Implantable Cardioverter and Defibrillators (ICD) prolong lifespan in patients at high risk of tachyarrhythmia, by their ability to appropriately detect and terminate it on the basis of Tachycardia Detection Rate (TDR). However, ICD patients often have Slow ventricular tachycardia (VT) defined as those below the detection limit of ICD. Such Slow VT’s are not entirely benign, leading to frequent emergency visits, in-hospital admissions, rate-induced cardiomyopathy and rarely death. Lowering the TDR to detect such arrhythmias has the potential of increasing inappropriate shocks which can be catastrophic. Although such slow VT’s are usually terminated by anti-tachycardia pacing, it is not always so. Here, the authors describe two such cases of resistant Slow VT’s in post ICD patients which ultimately necessitated ICD shocks.
Case Report
Case-1
A 74-year-old male presented to the emergency department with complaints of palpitation for past two days. He had no associated complaints of chest pain, dyspnea, presyncope or syncope. He was a known case of ischaemic cardiomyopathy and a dual chamber Implantable Cardioverter Defibrillator (ICD) was implanted ten years back for secondary prevention of sudden cardiac death. He was a non smoker, non-alcoholic, non-diabetic with long-standing hypertension. Patient was asymptomatic during regular outpatient cardiology follow-up. His concurrent oral medications included carvedilol 12.5 mg twice daily, amiodarone 100 mg once daily, ramipril 5 mg and torsemide 20 mg both once daily and was compliant to these guidelines based therapies.

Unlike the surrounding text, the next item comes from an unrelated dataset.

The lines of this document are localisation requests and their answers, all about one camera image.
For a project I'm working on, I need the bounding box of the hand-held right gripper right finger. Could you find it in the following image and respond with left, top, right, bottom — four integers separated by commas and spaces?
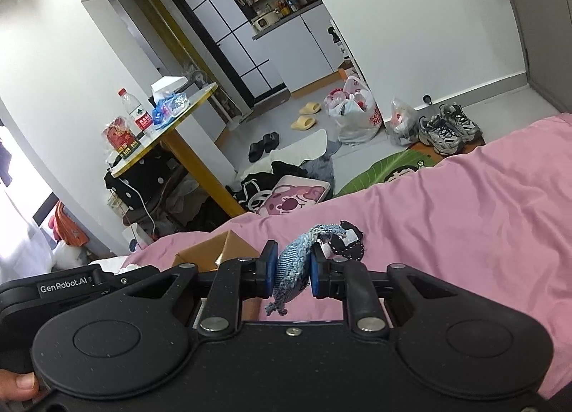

On examination, there was no evidence of haemodynamic instability with a blood pressure of 110/64 mmHg, heart rate of 140 beats/minute and a respiratory rate 16/minute. His cardiovascular system examination was within normal limits. Two-dimensional transthoracic echocardiography was done which suggested global left ventricular hypokinesia with a Left Ventricular Ejection Fraction (LVEF) of 34% (calculated by average of M-Mode and bi plane Simpson’s method) and mild mitral regurgitation.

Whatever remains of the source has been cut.